Please note: This story contains reference to someone who has died.

 

The mother of David Dungay Jnr, who died in custody in 2015, is taking her son’s case to the United Nations on a mission for accountability from the Federal and New South Wales Governments.

Leetona Dungay, a Dunghutti woman from Kempsey, NSW, announced on Thursday she will be making a complaint to the UN regarding the failure of both the NSW and Federal Governments to protect her son’s life, and for their continued failure to take action towards ending the increasing rate of Aboriginal and Torres Strait Islander peoples dying in custody.

Dungay Jnr passed away at Long Bay Prison in Sydney four days after Christmas in 2015.

Dungay Jnr lived with diabetes and was eating a biscuit before prison guards entered his cell, forcibly removed him to an observation cell, restrained him and sedated him.

Before passing he said the words, “I can’t breathe” 12 times.

Her youngest son, Leetona Dungay has been fighting for justice since his death. She is making a complaint to the UN on the basis that both governments failed to protect her son’s right to life and right to an effective remedy.

“My son had a right to live,” Dungay said, fronting media on Thursday at NSW Parliament House.

“He had the right to be safe from harm. And I have the right to demand accountability and justice for what happened to David.”

“The government and the prison had a duty of care to keep David safe, with people who were trained properly to keep him alive. The system failed, and David lost his life because of that failure.”

Dungay is also complaining about systemic failures of successive Australian Governments and institutions to fully implement the 339 recommendations of the 1991 Royal Commission into Aboriginal Deaths in Custody, the systemic failures of the Australian legal system which deny families accountability, and the violations of international human rights law which has increased the rate of Aboriginal and Torres Strat Islander deaths in custody.

Dungay has requested that the UN Human Rights Committee declare the circumstances of her son’s death and the failure to undertake investigations into anyone or any organisation responsible for his death are both violations of the International Covenant on Civil and Political Rights (ICCPR).

She has also asked the committee to find that the Australian State and its institutions should investigate and on that basis of evidence, prosecute anyone or any organisation responsible for First Nations deaths in custody.

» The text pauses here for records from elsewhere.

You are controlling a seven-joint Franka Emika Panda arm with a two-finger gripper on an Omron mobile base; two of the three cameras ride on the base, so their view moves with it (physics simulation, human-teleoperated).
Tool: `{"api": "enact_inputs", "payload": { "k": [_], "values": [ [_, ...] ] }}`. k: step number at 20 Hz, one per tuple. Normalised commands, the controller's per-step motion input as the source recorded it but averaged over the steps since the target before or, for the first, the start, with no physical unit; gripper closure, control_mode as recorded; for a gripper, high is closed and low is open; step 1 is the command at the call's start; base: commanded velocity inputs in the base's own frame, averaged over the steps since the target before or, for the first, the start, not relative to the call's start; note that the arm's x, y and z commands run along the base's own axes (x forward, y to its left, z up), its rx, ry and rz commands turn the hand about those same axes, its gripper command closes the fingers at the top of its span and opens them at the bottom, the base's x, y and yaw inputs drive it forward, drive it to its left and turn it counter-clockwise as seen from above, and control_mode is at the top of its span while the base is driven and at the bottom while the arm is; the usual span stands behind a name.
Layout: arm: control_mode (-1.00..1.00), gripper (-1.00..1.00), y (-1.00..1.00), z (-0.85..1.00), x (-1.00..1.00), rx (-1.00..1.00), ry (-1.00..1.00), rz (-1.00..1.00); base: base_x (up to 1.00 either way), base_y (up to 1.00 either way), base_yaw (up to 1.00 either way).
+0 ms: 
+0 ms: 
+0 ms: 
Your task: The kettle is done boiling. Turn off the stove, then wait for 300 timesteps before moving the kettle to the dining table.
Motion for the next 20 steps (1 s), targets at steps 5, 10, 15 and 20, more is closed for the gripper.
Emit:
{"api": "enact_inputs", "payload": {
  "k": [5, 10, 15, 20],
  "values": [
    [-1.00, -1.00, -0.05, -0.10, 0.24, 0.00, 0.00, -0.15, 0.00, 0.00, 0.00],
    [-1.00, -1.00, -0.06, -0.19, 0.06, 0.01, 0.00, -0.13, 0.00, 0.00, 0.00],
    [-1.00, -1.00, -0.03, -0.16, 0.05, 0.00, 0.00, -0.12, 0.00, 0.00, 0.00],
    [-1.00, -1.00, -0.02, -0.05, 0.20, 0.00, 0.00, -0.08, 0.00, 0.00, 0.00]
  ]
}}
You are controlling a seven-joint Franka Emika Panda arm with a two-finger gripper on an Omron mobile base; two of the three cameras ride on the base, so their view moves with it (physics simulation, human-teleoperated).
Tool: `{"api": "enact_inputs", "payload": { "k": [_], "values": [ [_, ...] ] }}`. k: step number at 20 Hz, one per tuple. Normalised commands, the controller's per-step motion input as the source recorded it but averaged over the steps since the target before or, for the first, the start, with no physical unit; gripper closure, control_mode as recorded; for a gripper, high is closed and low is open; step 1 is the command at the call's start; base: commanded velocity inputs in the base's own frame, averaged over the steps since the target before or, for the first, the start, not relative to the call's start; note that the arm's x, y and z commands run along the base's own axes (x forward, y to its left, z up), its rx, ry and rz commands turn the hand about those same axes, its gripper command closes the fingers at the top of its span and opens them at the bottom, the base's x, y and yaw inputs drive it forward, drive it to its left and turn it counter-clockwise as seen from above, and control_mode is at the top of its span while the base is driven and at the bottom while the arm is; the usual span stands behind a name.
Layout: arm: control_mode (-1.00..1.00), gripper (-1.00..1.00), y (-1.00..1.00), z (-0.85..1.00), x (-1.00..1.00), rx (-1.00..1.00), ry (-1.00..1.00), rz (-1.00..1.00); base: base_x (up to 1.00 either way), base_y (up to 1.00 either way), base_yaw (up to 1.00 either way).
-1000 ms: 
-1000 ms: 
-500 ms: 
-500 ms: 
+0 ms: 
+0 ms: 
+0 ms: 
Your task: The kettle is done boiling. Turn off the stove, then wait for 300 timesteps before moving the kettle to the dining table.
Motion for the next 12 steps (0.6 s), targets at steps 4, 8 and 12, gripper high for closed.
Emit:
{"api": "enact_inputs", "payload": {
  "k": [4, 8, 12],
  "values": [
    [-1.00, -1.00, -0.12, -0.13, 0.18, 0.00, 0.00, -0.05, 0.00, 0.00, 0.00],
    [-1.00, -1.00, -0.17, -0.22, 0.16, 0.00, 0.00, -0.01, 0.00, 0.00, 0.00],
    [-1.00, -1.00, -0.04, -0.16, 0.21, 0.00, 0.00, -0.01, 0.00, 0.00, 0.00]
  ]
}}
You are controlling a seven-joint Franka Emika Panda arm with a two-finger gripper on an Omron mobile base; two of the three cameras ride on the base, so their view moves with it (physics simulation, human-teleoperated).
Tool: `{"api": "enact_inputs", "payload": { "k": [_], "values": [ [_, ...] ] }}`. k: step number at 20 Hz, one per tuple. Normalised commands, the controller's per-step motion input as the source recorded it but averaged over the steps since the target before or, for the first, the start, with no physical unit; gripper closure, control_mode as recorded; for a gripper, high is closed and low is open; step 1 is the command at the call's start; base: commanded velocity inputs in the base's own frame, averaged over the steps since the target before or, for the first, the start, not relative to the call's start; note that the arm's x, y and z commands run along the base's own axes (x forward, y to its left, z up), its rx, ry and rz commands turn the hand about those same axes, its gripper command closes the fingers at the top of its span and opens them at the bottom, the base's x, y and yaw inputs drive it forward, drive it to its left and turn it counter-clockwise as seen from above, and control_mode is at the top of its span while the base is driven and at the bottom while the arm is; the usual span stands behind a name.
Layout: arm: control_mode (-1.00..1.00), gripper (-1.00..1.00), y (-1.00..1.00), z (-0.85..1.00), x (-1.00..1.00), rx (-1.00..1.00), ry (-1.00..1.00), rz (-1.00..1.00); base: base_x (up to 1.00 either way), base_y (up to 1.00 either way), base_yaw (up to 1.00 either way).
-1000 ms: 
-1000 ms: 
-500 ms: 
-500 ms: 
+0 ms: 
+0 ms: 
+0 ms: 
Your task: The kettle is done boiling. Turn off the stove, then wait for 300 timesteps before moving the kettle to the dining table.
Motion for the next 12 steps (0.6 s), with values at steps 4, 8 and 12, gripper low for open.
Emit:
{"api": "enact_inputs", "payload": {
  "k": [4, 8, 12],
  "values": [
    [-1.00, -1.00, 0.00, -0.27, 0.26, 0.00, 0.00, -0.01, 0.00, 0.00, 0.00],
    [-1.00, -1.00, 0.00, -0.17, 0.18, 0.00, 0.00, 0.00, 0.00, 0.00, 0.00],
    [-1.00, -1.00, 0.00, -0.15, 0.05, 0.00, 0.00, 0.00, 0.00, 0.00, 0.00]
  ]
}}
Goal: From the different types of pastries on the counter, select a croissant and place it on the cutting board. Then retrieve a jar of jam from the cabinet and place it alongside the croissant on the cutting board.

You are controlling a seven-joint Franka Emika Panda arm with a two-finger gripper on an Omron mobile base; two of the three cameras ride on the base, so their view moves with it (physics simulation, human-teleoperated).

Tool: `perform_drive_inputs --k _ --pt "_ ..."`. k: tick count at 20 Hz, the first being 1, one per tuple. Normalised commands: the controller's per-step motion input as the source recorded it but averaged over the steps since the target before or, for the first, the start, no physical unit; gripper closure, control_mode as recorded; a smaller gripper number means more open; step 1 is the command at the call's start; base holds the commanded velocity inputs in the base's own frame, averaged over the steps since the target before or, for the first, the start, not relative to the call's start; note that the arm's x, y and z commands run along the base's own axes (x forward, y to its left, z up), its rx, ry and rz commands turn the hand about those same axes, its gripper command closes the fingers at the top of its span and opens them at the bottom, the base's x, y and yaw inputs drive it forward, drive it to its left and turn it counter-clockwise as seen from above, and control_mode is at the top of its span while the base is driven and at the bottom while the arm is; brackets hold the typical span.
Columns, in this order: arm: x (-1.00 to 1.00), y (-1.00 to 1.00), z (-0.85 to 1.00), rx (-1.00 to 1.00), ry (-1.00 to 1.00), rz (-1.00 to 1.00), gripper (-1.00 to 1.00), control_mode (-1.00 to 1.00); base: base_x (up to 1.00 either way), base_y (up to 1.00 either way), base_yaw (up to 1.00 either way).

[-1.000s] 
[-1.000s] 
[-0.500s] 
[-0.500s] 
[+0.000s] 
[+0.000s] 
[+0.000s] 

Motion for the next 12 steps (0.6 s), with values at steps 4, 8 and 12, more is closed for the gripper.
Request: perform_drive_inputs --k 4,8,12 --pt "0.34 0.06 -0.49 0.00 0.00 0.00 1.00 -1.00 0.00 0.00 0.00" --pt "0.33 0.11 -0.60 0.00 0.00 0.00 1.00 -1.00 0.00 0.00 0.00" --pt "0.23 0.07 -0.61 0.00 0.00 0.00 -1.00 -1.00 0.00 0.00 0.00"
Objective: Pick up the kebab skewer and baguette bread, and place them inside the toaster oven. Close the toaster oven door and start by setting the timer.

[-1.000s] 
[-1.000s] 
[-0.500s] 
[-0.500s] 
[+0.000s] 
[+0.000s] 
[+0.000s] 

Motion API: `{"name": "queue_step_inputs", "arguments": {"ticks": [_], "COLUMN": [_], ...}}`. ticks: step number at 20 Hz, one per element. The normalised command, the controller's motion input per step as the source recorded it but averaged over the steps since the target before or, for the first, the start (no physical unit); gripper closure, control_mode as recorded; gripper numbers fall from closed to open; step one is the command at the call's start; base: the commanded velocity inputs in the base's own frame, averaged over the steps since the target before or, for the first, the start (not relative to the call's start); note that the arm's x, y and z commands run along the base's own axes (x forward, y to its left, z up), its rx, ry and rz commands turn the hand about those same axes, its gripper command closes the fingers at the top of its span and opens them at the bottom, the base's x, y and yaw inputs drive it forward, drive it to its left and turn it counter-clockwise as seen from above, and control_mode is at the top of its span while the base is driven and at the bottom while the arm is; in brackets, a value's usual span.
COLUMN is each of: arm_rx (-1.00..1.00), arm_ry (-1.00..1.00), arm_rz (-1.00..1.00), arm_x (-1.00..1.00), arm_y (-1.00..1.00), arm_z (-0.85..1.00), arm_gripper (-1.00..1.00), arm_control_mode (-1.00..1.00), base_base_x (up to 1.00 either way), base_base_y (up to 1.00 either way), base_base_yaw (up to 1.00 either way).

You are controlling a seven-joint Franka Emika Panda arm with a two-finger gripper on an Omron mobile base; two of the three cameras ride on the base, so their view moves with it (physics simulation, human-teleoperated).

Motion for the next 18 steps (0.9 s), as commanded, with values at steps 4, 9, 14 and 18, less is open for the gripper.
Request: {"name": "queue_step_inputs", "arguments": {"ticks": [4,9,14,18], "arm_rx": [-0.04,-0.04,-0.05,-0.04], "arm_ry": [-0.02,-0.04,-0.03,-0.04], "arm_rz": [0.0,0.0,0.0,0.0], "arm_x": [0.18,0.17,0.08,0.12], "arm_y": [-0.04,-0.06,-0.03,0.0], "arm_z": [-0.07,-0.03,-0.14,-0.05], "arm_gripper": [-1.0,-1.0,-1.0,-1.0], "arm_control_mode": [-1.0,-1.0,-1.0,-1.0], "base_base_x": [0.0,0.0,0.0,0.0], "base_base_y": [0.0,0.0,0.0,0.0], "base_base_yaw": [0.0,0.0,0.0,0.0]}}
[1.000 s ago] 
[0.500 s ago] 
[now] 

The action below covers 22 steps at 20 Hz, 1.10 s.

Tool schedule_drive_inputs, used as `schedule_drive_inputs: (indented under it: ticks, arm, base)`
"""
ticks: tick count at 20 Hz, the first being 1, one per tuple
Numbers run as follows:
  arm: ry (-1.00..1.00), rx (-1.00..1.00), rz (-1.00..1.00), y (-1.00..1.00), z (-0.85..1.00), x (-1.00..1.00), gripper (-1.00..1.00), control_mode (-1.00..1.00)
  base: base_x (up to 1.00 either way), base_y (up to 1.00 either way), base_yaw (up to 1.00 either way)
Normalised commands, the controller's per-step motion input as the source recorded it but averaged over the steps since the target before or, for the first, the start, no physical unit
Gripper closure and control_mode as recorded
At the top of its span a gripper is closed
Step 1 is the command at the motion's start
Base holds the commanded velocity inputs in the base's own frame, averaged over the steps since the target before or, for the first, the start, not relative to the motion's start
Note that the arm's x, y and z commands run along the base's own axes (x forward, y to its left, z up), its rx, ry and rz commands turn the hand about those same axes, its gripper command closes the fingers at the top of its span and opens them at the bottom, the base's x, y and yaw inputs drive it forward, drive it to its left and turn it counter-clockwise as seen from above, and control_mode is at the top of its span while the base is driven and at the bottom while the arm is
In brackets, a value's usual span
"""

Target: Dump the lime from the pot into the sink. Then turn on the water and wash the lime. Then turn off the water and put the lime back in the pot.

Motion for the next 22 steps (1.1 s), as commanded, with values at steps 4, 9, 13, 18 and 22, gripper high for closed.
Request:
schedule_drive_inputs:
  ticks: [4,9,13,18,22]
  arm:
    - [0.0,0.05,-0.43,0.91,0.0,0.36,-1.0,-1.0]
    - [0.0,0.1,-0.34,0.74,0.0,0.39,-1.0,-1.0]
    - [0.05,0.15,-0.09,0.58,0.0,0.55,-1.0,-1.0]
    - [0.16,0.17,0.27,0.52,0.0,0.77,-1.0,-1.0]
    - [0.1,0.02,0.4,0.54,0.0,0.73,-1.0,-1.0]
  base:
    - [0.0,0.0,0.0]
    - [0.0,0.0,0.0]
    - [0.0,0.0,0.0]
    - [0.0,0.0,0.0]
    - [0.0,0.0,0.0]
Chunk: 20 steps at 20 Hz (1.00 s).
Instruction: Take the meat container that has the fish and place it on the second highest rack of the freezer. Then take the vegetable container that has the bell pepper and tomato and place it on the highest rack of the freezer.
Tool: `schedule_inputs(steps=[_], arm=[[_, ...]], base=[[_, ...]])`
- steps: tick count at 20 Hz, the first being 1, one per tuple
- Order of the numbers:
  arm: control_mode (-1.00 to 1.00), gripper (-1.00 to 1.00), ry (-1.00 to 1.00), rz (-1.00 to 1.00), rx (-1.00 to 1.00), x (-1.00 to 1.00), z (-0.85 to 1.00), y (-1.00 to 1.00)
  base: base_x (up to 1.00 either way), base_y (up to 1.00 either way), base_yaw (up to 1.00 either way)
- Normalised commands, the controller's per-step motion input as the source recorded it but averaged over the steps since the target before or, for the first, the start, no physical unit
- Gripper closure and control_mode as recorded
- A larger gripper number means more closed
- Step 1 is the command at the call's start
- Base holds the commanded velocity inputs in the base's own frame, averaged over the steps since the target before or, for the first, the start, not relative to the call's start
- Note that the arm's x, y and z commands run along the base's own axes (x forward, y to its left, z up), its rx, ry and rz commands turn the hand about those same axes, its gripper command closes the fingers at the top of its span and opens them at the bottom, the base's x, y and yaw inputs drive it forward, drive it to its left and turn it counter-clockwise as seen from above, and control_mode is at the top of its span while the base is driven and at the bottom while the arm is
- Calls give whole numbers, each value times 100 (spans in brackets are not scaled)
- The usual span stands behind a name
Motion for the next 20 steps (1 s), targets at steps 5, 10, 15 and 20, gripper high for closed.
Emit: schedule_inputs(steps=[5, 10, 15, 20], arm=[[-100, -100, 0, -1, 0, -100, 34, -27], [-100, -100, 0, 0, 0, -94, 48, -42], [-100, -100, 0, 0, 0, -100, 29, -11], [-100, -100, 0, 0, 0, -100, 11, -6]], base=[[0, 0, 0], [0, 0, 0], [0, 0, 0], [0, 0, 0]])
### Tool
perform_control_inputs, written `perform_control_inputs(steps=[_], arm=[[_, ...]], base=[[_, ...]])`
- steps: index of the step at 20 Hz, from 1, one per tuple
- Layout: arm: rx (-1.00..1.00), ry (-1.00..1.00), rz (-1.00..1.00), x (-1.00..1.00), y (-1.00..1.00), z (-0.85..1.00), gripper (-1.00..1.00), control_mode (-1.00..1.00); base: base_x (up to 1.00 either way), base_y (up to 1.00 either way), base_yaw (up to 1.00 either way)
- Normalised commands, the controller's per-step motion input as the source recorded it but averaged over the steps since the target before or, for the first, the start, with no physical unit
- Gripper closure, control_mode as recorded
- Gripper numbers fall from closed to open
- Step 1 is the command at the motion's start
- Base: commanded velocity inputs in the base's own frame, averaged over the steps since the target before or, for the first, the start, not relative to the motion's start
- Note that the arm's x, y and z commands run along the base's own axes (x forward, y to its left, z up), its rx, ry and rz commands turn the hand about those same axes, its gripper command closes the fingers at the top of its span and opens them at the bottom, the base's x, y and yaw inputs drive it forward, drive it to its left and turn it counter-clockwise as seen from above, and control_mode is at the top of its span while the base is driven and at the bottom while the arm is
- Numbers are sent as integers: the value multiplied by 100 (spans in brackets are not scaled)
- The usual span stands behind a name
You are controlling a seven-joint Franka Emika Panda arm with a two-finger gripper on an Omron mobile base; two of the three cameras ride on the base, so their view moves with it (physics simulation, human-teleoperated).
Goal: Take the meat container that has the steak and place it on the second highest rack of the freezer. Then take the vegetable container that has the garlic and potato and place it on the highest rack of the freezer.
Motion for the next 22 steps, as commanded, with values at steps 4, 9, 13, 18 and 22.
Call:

“I want the world to know that Australia is failing to protect the rights of Indigenous people.”

“The UN needs to know that there is a crisis in this country, and that Australia is breaching its commitments to the UN to protect the human rights of all of its citizens, regardless of their race,” she said.

Dungay’s complaint has been prepared with the support of human rights lawyers Geoffrey Robertson AO QC and Jennifer Robinson; Jumbunna Institute for Indigenous Education and Research Director and legal academic Larissa Behrendt AO FASSA; Jumbunna Institute Deputy-Director Craig Longman; and National Justice Project chief executive and Principal Solicitor George Newhouse.

“We hope that this complaint will shine a global spotlight on the incarceration crisis facing First Nations people in Australia,” said Behrendt.

“We know that there are at least 473 other First Nations families who have not been able to secure justice for the death of a loved one since the 1991 Royal Commission into Aboriginal Deaths in Custody.”

“This complaint sends a clear message to Australian governments and institutions that the cycle of impunity, inaction and deaths must end. The international community must stand with Leetona Dungay and all families of victims when they say to the Australian government: Black Lives Matter.”

Newhouse said Dungay “should not have to go all the way to Geneva to seek justice for the death of her son” but that she has been left with no other choice.

“This government has repeatedly refused to take steps to get the NSW Director of Public Prosecutions (DPP) and SafeWork NSW to investigate the death,” he said.